Корыто – первое, что увидели мои глаза. Обыкновенное корыто: глубокое, с закругленными краями. Какие продаются на базаре. Я весь в нем умещался.
Не помню кто, скорее всего, мама рассказывала, что, как раз когда я родился – в маленьком домике у дороги[1], позади тюрьмы на окраине Витебска вспыхнул пожар.
Огонь охватил весь город, включая бедный еврейский квартал.
Мать и младенца у нее в ногах, вместе с кроватью, перенесли в безопасное место, на другой конец города. Но главное, родился я мертвым.
Не хотел жить. Этакий, вообразите, бледный комочек, не желающий жить. Как будто насмотрелся картин Шагала.
Его кололи булавками, окунали в ведро с водой. И наконец он слабо мяукнул.
В общем, я мертворожденный.
Пусть только психологи не делают из этого каких-нибудь нелепых выводов. Упаси Бог!
Между прочим, дом на Песковатиках – так назывался наш район – цел и сейчас. Я видел его не так давно.
Когда у отца появились средства, он сразу дом продал. Мне эта халупа напоминает шишку на голове зеленого раввина с моей картины или картофелину, упавшую в бочку с селедками и разбухшую от рассола. Глядя на нее с высоты нового «величия», я морщился и думал:
«Как же я здесь ухитрился родиться? Чем здесь люди дышат?»
Когда мой дед, почтенный старец с длинной черной бородой, скончался с миром, отец за несколько рублей купил другое жилье.
Там уже не было по соседству сумасшедшего дома, как на Песковатиках. Вокруг церкви, заборы, лавки, синагоги, незамысловатые и вечные строения, как на фресках Джотто.
Явичи, Бейлины – молодые и старые евреи всех мастей трутся, снуют, суетятся. Спешит домой нищий, степенно вышагивает богач. Мальчишка бежит из хедера. И мой папа идет домой.
В те времена еще не было кино.
Люди ходили только домой или в лавку. Это второе, что я помню, – после корыта.
Не говоря о небе и о звездах моего детства.

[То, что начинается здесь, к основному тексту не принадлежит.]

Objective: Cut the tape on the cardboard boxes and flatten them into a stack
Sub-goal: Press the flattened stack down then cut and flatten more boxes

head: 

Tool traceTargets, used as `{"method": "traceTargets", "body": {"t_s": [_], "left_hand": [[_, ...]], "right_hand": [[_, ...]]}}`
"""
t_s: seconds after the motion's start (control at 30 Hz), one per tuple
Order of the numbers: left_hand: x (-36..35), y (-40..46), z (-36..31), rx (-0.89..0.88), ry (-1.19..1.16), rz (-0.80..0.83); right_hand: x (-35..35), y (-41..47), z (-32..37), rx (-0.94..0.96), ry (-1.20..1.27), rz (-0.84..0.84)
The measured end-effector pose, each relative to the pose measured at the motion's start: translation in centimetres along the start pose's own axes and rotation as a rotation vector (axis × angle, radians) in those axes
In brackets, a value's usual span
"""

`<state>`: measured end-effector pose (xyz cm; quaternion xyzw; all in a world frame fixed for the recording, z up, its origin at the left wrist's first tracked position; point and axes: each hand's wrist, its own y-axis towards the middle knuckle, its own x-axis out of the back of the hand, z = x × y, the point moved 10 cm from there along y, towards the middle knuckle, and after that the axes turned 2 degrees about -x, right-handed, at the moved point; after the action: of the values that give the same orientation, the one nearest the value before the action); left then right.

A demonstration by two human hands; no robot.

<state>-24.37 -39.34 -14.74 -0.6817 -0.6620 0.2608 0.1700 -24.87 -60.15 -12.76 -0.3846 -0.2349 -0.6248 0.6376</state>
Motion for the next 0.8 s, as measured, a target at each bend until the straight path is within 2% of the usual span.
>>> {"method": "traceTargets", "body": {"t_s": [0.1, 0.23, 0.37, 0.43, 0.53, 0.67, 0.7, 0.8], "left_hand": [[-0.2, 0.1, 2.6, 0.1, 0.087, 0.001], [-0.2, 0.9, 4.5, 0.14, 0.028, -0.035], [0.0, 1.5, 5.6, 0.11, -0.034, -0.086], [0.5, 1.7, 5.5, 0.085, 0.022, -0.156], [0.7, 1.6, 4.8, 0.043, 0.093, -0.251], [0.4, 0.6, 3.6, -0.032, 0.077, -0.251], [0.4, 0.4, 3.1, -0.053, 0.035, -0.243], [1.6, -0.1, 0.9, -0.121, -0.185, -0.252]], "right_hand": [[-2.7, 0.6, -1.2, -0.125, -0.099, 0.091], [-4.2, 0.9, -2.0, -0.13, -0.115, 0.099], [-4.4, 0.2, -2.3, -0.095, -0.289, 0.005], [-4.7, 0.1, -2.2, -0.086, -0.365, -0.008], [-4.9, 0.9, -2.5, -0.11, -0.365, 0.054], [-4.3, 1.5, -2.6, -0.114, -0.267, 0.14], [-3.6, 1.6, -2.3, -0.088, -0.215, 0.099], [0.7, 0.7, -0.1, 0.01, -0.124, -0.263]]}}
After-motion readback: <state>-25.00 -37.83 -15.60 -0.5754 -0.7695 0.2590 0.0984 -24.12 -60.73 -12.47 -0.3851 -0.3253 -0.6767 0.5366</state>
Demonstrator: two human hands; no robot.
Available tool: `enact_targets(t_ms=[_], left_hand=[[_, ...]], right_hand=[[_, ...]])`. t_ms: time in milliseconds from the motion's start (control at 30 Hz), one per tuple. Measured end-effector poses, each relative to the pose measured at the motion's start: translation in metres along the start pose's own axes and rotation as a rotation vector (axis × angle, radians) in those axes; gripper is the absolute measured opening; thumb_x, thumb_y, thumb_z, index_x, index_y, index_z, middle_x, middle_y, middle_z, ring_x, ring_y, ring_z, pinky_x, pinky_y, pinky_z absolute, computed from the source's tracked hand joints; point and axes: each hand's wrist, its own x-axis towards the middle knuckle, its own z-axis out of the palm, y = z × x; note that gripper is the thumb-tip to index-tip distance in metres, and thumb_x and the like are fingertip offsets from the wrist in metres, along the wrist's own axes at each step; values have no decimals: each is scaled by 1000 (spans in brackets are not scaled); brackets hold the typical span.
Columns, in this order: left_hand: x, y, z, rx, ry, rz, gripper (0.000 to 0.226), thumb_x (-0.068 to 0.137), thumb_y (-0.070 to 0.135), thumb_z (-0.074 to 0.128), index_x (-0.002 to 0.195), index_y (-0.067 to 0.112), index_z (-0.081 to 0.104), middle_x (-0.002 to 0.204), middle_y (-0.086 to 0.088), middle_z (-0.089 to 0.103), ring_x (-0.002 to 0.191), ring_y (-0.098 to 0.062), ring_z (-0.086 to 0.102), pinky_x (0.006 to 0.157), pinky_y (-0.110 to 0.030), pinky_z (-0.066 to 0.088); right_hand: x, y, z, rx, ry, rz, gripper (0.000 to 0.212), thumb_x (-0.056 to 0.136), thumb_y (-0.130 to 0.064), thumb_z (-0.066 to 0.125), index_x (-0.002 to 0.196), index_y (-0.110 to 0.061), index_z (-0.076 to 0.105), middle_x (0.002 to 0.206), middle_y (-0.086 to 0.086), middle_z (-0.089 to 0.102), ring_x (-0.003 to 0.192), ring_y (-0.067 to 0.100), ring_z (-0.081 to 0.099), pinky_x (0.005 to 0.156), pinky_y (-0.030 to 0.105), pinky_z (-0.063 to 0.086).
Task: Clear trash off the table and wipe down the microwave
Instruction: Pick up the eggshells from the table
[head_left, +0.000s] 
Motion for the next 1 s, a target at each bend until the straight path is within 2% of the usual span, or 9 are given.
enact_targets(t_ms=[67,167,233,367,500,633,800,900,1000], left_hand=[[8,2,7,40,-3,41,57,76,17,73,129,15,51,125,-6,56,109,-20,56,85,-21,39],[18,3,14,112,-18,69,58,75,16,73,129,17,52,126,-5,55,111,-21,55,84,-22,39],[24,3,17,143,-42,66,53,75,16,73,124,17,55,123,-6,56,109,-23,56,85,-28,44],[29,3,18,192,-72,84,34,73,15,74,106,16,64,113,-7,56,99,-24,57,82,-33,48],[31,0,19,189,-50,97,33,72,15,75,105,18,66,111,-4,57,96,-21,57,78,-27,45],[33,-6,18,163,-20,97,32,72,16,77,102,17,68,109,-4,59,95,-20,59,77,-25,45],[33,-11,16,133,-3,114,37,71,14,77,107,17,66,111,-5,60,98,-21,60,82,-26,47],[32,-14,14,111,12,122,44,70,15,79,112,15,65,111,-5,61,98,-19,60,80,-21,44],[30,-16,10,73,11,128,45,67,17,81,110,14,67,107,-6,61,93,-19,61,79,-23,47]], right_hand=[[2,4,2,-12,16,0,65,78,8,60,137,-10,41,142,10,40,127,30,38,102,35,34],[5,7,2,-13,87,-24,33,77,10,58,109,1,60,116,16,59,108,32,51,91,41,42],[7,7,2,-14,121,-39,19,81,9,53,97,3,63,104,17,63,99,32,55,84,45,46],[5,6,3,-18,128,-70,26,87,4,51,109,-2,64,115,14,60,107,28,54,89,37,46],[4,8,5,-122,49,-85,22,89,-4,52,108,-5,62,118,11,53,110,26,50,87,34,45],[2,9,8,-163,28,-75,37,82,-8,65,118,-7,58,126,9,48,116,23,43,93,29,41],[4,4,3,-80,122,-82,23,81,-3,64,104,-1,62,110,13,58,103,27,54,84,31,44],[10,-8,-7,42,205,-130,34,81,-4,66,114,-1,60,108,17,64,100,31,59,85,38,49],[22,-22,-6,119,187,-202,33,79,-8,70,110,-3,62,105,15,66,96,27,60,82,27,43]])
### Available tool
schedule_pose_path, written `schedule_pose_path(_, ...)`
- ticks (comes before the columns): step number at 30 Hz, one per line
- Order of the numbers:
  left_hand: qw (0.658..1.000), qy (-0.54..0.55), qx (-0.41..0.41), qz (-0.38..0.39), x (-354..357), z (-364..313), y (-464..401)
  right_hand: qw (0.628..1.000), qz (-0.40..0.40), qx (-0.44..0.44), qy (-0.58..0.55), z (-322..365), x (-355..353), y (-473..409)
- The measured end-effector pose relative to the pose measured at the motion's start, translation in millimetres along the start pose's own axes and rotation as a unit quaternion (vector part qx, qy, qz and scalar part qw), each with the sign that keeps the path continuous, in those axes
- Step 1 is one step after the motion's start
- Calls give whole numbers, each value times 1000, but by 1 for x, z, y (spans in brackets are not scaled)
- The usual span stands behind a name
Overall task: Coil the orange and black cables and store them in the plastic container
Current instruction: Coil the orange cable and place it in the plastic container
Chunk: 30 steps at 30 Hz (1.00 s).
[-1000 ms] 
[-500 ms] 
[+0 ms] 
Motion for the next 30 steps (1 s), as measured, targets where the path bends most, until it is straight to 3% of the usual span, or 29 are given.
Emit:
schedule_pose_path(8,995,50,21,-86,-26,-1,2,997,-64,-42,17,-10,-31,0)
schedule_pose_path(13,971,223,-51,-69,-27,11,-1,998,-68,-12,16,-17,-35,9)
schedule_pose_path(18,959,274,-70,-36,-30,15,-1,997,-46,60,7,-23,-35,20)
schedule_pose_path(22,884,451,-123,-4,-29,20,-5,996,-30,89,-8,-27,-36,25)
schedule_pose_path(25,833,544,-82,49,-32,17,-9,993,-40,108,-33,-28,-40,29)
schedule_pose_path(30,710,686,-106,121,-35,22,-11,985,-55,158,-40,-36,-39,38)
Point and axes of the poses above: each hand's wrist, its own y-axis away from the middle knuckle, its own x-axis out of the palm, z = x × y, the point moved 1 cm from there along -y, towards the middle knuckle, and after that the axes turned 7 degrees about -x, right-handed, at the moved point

Дорогие мои, родные мои звезды, они провожали меня в школу и ждали на улице, пока я пойду обратно. Простите меня, мои бедные. Я оставил вас одних на такой страшной вышине!
Мой грустный и веселый город[2]!
Ребенком, несмышленышем, глядел я на тебя с нашего порога. И ты весь открывался мне. Если мешал забор, я вставал на приступочку. Если и так было не видно, залезал на крышу. А что? Туда и дед забирался.
И смотрел на тебя сколько хотел.
Здесь, на Покровской улице, я родился еще раз.
Вы когда-нибудь видели на картинах флорентийских мастеров фигуры с длинной, отроду не стриженной бородой, темно-карими, но как бы и пепельными глазами, с лицом цвета жженой охры, в морщинах и складках?
Это мой отец.
Или, может, вы видели картинки из Агады – пасхально-благостные и туповатые лица персонажей? (Прости, папочка!)
Помнишь, как-то я написал с тебя этюд. Твой портрет должен походить на свечку, которая вспыхивает и потухает в одно и то же время. И обдавать сном.
Муха – будь она проклята – жужжит и жужжит и усыпляет меня.
Надо ли вообще говорить об отце?
Что стоит человек, который ничего не стоит? Которому нет цены? Вот почему мне трудно подыскать слова.
Мой дед, учитель в хедере, не нашел ничего лучшего, чем с самого детства определить своего старшего сына, моего отца, рассыльным к торговцу селедкой, а младшего – учеником к парикмахеру.
Конечно, в рассыльных отец не остался, но за тридцать два года не пошел дальше рабочего.
Он перетаскивал огромные бочки, и сердце мое трескалось, как ломкое турецкое печенье, при виде того, как он ворочает эту тяжесть или достает селедки из рассола закоченевшими руками. А жирный хозяин стоит рядышком, как чучело.
Одежда отца была вечно забрызгана селедочным рассолом. Блестящие чешуйки так и сыпались во все стороны. Иногда же его лицо, то мертвенно-, то изжелта-бледное, освещалось слабой улыбкой.
Что это была за улыбка! Откуда она бралась?
Отца словно вдувало в дом с улицы, где шныряли темные, осыпанные лунными бликами фигуры прохожих. Так и вижу внезапный блеск его зубов. Они напоминают мне кошачьи, коровьи, все, какие ни на есть.
Отец представляется мне загадочным и грустным. Каким-то непостижимым.